In the days immediately following 9/11, there was a feeling, and a display, of patriotism in this country the likes of which I had never experienced. When I would go out for a run during those first weeks, I would keep my mind occupied by counting all of the American flags I saw along my route.
The past 24 hours mark the second time in my life that I have been overwhelmed by a feeling of true pride in being an American. I had feared desperately that the political and ideological rifts that exist in this country, along with outright racism and fear of the unknown, would combine to prevent Barack Obama from becoming the 44th president.
I remember watching that asteroid movie back in the ’90s—not the Bruce Willis one; the other one—in which Morgan Freeman was cast as the president. I remember thinking how wonderful a concept that was, and how entirely unlikely it was that I would ever see such a thing happen.

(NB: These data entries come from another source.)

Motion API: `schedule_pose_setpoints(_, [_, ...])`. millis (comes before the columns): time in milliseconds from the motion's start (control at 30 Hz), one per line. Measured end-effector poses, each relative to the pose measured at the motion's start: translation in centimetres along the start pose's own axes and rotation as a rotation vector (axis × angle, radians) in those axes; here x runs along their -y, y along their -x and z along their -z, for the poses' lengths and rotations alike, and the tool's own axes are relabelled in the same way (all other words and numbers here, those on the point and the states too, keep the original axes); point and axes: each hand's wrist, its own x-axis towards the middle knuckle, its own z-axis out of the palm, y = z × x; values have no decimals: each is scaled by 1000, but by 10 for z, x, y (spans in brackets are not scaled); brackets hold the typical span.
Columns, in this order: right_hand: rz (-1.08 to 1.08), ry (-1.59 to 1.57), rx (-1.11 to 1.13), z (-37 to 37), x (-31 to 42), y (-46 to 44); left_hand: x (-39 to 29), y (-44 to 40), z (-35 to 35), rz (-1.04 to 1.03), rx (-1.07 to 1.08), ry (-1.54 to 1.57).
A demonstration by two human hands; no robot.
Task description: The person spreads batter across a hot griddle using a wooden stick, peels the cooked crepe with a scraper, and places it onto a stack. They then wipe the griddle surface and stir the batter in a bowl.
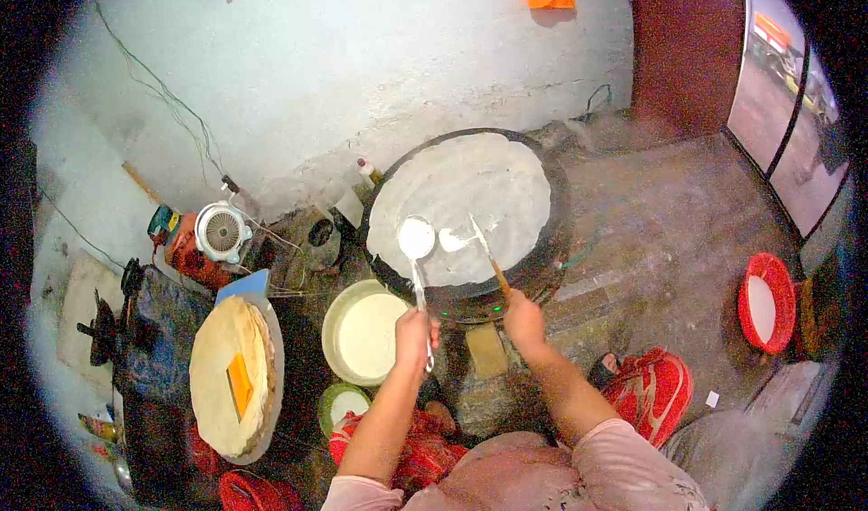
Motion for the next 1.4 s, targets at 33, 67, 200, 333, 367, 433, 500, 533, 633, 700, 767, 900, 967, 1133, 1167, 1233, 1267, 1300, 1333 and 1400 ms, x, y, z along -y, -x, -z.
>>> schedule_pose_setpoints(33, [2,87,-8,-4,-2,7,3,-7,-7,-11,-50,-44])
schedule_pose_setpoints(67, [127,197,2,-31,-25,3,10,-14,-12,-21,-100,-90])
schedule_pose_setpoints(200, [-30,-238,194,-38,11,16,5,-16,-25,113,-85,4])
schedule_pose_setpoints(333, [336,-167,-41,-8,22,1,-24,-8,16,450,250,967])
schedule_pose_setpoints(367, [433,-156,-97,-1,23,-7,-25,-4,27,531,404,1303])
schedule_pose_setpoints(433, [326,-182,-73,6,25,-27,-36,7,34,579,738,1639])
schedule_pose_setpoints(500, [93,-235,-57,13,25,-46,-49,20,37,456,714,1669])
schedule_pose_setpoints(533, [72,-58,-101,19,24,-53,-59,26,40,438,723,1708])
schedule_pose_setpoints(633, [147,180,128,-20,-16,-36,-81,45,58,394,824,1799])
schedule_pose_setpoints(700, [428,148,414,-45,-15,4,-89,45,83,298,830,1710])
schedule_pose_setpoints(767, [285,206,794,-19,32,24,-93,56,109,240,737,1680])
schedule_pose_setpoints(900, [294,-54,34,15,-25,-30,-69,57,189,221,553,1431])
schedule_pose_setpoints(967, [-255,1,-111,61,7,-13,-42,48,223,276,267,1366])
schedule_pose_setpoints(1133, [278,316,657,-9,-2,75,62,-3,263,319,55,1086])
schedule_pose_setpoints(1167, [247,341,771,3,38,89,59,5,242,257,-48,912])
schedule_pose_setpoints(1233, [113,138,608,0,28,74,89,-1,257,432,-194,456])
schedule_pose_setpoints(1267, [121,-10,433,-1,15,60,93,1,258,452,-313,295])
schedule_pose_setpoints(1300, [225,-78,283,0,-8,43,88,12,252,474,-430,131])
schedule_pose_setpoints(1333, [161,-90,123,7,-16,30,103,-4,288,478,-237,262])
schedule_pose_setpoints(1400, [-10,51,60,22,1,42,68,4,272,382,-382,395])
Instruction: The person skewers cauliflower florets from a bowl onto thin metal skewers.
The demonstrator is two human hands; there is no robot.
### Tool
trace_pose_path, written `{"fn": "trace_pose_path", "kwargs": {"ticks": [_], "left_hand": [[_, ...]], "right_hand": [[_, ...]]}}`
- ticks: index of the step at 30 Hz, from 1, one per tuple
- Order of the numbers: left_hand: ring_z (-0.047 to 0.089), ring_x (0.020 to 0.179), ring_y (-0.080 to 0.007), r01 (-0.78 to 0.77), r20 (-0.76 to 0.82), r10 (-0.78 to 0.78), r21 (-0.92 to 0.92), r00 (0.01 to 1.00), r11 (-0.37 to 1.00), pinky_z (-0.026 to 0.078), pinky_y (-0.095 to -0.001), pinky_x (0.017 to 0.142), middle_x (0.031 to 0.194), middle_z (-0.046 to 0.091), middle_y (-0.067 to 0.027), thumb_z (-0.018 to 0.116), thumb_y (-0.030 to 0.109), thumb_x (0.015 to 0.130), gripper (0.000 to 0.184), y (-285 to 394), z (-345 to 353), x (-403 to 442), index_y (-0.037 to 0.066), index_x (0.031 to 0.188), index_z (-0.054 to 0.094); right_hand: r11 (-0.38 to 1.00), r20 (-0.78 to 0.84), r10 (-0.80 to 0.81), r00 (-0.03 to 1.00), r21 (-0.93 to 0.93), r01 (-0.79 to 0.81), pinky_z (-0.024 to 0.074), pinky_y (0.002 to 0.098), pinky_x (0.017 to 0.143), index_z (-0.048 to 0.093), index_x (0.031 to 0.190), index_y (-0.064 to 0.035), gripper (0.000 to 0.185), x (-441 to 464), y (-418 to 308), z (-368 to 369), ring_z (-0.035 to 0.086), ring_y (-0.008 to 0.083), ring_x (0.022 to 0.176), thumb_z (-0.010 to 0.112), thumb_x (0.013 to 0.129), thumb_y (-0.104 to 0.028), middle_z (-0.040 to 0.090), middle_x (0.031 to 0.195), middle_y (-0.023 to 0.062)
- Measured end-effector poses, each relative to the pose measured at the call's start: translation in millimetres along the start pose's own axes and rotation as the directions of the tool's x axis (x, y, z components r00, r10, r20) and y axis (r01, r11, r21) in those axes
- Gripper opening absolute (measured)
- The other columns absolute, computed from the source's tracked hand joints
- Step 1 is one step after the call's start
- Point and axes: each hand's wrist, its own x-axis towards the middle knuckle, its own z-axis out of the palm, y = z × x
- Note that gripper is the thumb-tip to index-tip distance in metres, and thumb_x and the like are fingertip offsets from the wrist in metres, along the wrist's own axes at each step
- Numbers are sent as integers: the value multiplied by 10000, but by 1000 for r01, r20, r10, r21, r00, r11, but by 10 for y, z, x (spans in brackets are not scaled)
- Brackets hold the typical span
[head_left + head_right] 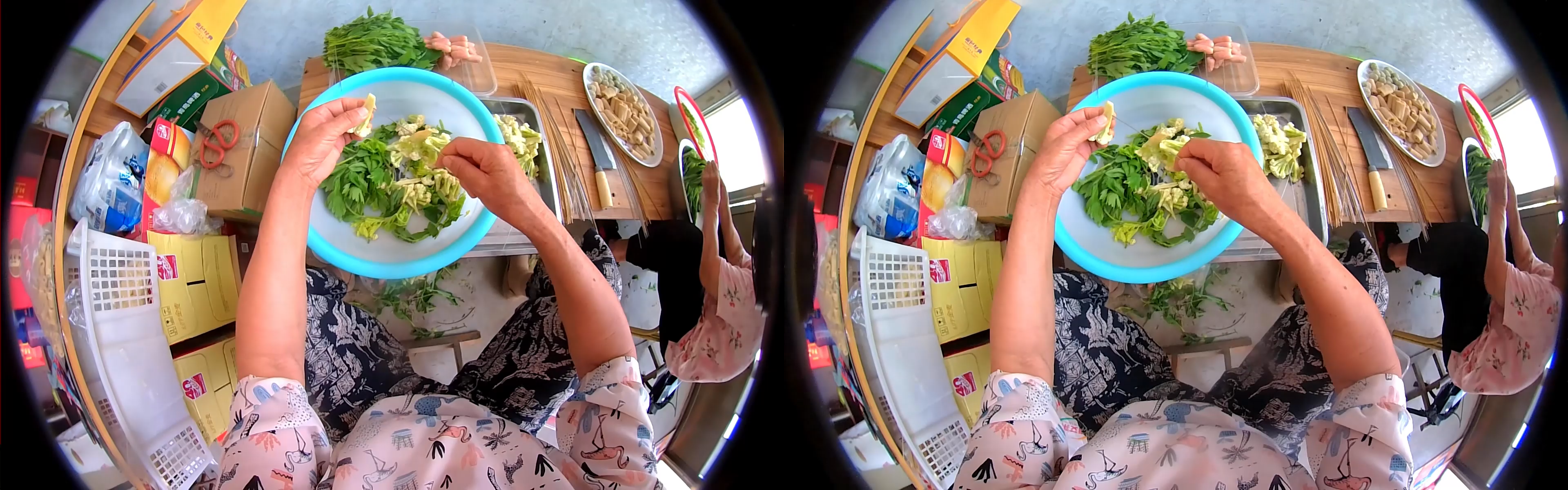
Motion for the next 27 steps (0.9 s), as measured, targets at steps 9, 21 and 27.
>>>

I recall watching “The West Wing” during its final season and seeing Jimmy Smits portray a Latino presidential candidate—an exceptionally bright, composed, dignified man who took the high road throughout his campaign, and whose words, actions, integrity and gravitas truly inspired people, to the point that he did, in fact, become the president. I remember the sense of disappointment I would feel when an episode would end and reality would come back into focus—a reality that had left me feeling certain that seeing such a man, and a minority member at that, become our president was a fantasy that could only take place in a fictional world.
I can’t even tell you how unbelievably fortunate I feel to be alive at this time, and to see happen that which I thought was completely improbable, if not impossible.
And whereas my previous flood of patriotic feelings were brought on by an unimaginable tragedy, the catalyst this time is an unimaginable victory. It is, quite literally, a completely alien and unique sensation, and one that I am savoring as much as is humanly possible.
(Oh, and, uh, the flag in the photo? Yeah, it was hanging from the ceiling at the same place where I took this photo. The juxtaposition seems like a decent metaphor to describe the past eight years and what I hope will be a much improved future.)